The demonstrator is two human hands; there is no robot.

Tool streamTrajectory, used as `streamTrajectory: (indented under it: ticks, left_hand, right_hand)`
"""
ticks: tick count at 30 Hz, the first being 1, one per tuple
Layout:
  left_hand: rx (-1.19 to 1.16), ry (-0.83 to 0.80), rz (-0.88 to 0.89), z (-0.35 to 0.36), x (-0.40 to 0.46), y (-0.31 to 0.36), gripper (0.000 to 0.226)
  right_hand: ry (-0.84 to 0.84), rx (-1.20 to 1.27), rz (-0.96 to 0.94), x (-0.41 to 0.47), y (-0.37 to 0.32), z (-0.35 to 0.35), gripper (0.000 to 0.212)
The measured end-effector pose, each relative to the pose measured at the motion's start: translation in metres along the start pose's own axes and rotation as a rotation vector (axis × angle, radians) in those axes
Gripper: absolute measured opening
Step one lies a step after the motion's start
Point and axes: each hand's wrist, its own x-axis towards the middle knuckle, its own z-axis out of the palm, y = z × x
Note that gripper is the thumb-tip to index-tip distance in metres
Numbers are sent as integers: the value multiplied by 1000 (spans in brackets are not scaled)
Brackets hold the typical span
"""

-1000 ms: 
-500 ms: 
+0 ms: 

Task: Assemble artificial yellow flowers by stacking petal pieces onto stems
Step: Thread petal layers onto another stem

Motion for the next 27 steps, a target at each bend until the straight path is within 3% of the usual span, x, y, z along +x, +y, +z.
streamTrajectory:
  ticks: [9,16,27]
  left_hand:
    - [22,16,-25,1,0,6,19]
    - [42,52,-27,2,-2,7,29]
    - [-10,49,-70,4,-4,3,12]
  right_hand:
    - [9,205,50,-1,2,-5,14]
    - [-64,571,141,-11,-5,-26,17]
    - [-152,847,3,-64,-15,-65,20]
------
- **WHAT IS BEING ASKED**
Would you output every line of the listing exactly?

- **SOLUTION TO THE PROBLEM**
The demonstrator is two human hands; there is no robot.

Tool streamTrajectory, used as `streamTrajectory: (indented under it: ticks, left_hand, right_hand)`
"""
ticks: tick count at 30 Hz, the first being 1, one per tuple
Layout:
  left_hand: rx (-1.19 to 1.16), ry (-0.83 to 0.80), rz (-0.88 to 0.89), z (-0.35 to 0.36), x (-0.40 to 0.46), y (-0.31 to 0.36), gripper (0.000 to 0.226)
  right_hand: ry (-0.84 to 0.84), rx (-1.20 to 1.27), rz (-0.96 to 0.94), x (-0.41 to 0.47), y (-0.37 to 0.32), z (-0.35 to 0.35), gripper (0.000 to 0.212)
The measured end-effector pose, each relative to the pose measured at the motion's start: translation in metres along the start pose's own axes and rotation as a rotation vector (axis × angle, radians) in those axes
Gripper: absolute measured opening
Step one lies a step after the motion's start
Point and axes: each hand's wrist, its own x-axis towards the middle knuckle, its own z-axis out of the palm, y = z × x
Note that gripper is the thumb-tip to index-tip distance in metres
Numbers are sent as integers: the value multiplied by 1000 (spans in brackets are not scaled)
Brackets hold the typical span
"""

-1000 ms: 
-500 ms: 
+0 ms: 

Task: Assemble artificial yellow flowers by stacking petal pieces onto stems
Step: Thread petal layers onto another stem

Motion for the next 27 steps, a target at each bend until the straight path is within 3% of the usual span, x, y, z along +x, +y, +z.
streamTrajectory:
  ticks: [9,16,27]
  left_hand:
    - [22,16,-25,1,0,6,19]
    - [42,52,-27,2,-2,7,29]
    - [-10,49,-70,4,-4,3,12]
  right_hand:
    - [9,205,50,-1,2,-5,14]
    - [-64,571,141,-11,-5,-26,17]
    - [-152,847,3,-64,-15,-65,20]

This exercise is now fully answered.